It has been reported that ROS accumulation is associated with the necrosis of yeast cells (13). We explored the question of whether ROS accumulation following MG treatment would lead to apoptosis or necrosis of Candida cells. To determine this, we examined the externalization of phosphatidylserine (PS), an apoptotic marker, by using an FITC-labeled annexin V kit (FITC Annexin V apoptosis detection kit I; BD Biosciences). Cells were tracked for FITC and propidium iodide (PI) labeling by flow cytometry after MG treatment (at the MIC50, 100 ng ml−1). It is known that FITC labeling of cells indicates the onset of apoptosis, while PI labeling predominantly shows the presence of necrotic cells (13). The flow cytometry analysis revealed that a significant population of the cells had undergone necrosis following MG treatment (Fig. 6D).

MG affects iron homeostasis.

In the next set of experiments, we investigated whether the downregulation of iron transporter-encoding genes, e.g., FTR1, FET3, and CTR1, following MG treatment resulted in a decrease in the LIP of the cells (Fig. 2B and and3).3). To quantify the LIP, CAM ester was used (see Materials and Methods). Once inside the cell, CAM esters are converted, by the action of cellular esterases, into a fluorescent acid form of calcein, which readily binds with free iron (Fe) (14). The binding of the fluorescent acid form of calcein with iron results in the quenching of its fluorescence. Therefore, an increase in fluorescence corresponds to low levels of intracellular iron (6). Candida cells treated with MG (at the MIC50, 100 ng ml−1) showed a 20.3% increase in CAM fluorescence over that in untreated cells, which reflected a decrease in the intracellular LIP (Fig. 7A).

Fig 7
Treatment with MG depletes LIP in C. albicans cells. (A) (Left) Measurement of LIP by using calcein in wild-type cells either left untreated or treated with MG (100 ng ml−1). (Right) Quantitation of fluorescence in wild-type cells either left ...

To confirm the involvement of iron in MG toxicity, we also analyzed the susceptibility of WT C. albicans cells to a lethal concentration of MG (MIC80 [200 ng ml−1]) in the presence of ferric chloride.

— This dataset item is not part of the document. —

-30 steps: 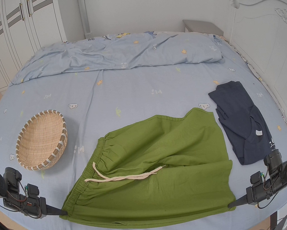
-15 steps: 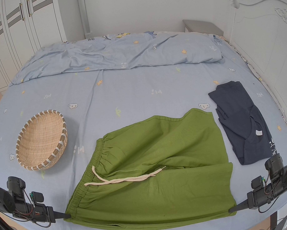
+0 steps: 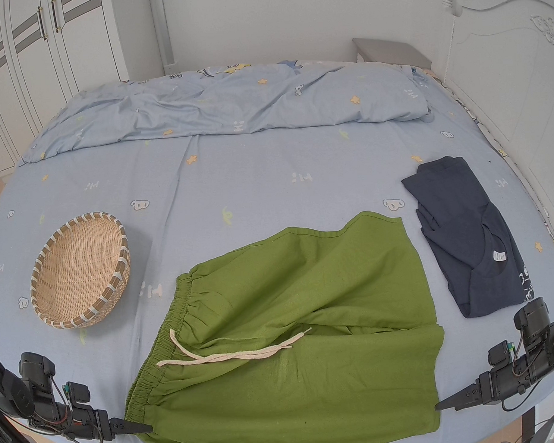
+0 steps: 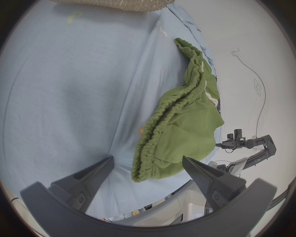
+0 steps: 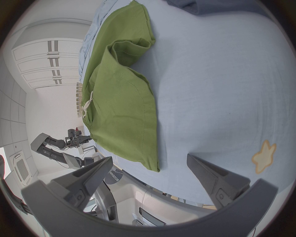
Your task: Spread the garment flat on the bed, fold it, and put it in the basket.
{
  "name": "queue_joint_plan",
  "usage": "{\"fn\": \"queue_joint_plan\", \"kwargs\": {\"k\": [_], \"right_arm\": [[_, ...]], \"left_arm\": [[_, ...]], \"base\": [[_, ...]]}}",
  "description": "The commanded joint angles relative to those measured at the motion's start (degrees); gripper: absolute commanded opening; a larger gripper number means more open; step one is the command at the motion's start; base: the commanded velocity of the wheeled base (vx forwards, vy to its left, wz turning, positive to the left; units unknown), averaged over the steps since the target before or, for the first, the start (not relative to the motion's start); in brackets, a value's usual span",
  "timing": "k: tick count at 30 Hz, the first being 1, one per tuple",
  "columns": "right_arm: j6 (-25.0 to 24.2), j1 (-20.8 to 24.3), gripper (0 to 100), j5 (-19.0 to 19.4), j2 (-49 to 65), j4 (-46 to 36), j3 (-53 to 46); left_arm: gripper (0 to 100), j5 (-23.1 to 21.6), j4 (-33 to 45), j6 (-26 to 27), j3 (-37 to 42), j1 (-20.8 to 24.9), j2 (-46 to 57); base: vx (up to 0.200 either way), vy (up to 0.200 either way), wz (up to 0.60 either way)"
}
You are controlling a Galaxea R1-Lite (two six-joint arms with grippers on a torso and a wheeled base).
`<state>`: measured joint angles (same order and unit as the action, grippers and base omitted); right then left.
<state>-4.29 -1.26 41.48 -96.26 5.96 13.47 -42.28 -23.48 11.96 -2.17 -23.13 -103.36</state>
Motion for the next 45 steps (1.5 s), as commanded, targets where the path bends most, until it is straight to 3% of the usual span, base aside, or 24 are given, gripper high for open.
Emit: {"fn": "queue_joint_plan", "kwargs": {"k": [1,6,9,10,13,14,16,18,21,24,26,27,29,30,31,35,38,40,41,45], "right_arm": [[0.1,0.0,100,0.2,0.9,0.0,-0.1],[0.1,0.0,100,0.4,4.9,-0.2,-0.1],[0.0,0.1,100,0.4,7.8,-0.4,0.2],[-0.2,0.2,100,0.4,10.6,-0.5,0.7],[-0.5,0.2,100,0.3,13.8,-0.6,1.9],[-0.5,0.2,100,0.2,15.4,-1.1,3.3],[-0.5,0.2,100,0.2,16.5,-2.4,5.3],[-0.5,0.0,100,0.1,18.3,-5.6,10.9],[-0.6,0.0,100,0.1,18.5,-7.5,15.5],[-0.7,0.2,100,0.1,18.3,-8.5,21.4],[-0.7,0.2,100,0.0,18.2,-8.4,22.3],[-0.9,0.4,100,0.0,17.6,-8.3,27.1],[-0.9,0.4,100,0.0,17.6,-8.3,27.1],[-1.1,1.3,100,-0.4,15.0,-8.6,34.0],[-1.2,1.3,100,-0.4,13.7,-8.6,36.7],[-1.6,3.1,100,-0.4,9.9,-8.7,46.0],[-1.6,4.2,100,-0.4,6.4,-8.6,50.7],[-1.6,4.2,100,-0.4,6.4,-8.6,50.7],[-1.6,4.9,100,-0.7,2.2,-8.7,54.9],[-1.5,5.7,100,-2.0,-1.7,-8.6,55.6]], "left_arm": [[100,0.3,0.5,-0.3,0.5,-0.1,4.2],[100,0.4,6.1,-0.6,-0.6,-0.2,13.4],[100,0.4,13.9,-0.7,-3.5,-0.3,20.3],[100,0.4,22.2,-0.8,-7.2,-0.3,26.4],[100,0.2,34.9,-1.8,-14.2,-0.2,33.7],[100,-0.3,42.6,-2.6,-19.5,-0.1,36.7],[100,-1.8,48.4,-3.2,-24.5,0.4,38.3],[100,-3.4,52.9,-4.6,-32.6,4.9,38.3],[100,-3.4,52.4,-8.7,-37.0,9.7,37.7],[100,-3.6,49.1,-18.2,-43.6,17.0,33.2],[100,-3.6,48.3,-19.8,-44.4,17.9,32.4],[100,-3.2,40.8,-27.4,-47.6,22.8,27.6],[100,-3.2,40.8,-27.4,-47.6,22.8,27.6],[100,-0.5,29.2,-34.4,-49.5,26.6,21.0],[100,1.6,25.4,-36.4,-50.1,28.0,18.6],[100,9.1,16.6,-39.4,-54.3,30.3,9.3],[100,9.1,17.6,-39.6,-60.7,30.0,4.5],[100,9.1,17.6,-39.6,-60.7,30.0,4.5],[100,9.2,21.4,-39.7,-68.3,29.6,-0.7],[100,9.8,23.5,-39.3,-72.4,29.2,-7.1]], "base": [[0.000,0.000,0.00],[0.000,0.000,0.00],[0.000,0.000,0.00],[0.000,0.000,0.00],[0.000,0.000,0.00],[0.000,0.000,0.00],[0.000,0.000,0.00],[0.000,0.000,0.00],[0.000,0.000,0.00],[0.000,0.000,0.00],[0.000,0.000,0.00],[0.000,0.000,0.00],[0.000,0.000,0.00],[0.000,0.000,0.00],[0.000,0.000,0.00],[0.000,0.000,0.00],[0.000,0.000,0.00],[0.000,0.000,0.00],[0.000,0.000,0.00],[0.000,0.000,0.00]]}}
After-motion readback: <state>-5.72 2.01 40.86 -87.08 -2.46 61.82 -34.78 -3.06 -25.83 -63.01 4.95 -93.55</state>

Interestingly, the presence of ferric chloride (200 mM) in the medium partially protected the cells from MG toxicity, as evidenced by the partial restoration of growth (Fig. 7B). Notably, in contrast to the reversal of MG toxicity, the lethality of antifungals, such as FLC, could not be reversed by iron supplementation (Fig. 7B). Supplementation with other metal salts, such as MnCl2 or MgCl2, failed to influence the susceptibility of cells to MG (see Fig. S1 in the supplemental material). The role of iron in sensitivity to MG became more apparent when we tested the effect of MG on strains with null mutations of either FTR1, which encodes a high-affinity iron permease, or CCC2, which encodes a copper permease required for iron assimilation. Both the null mutants were highly susceptible to MG at a concentration that was nonlethal for the wild-type strain (MIC50 [100 ng ml−1]) (Fig. 7B).

We investigated whether the accumulation of ROS in MG-treated cells, which was also accompanied by depletion of the LIP, could be reversed by iron supplementation. For this purpose, we measured ROS levels in MG-treated cells supplemented with ferric chloride. In contrast to the reversal of increased ROS levels by an antioxidant (Fig. 6B), iron supplementation was not able to prevent ROS accumulation following MG treatment (Fig. 7C).

MG targets global regulator UPC2 (uptake control 2) and STP2 (species-specific tRNA processing 2).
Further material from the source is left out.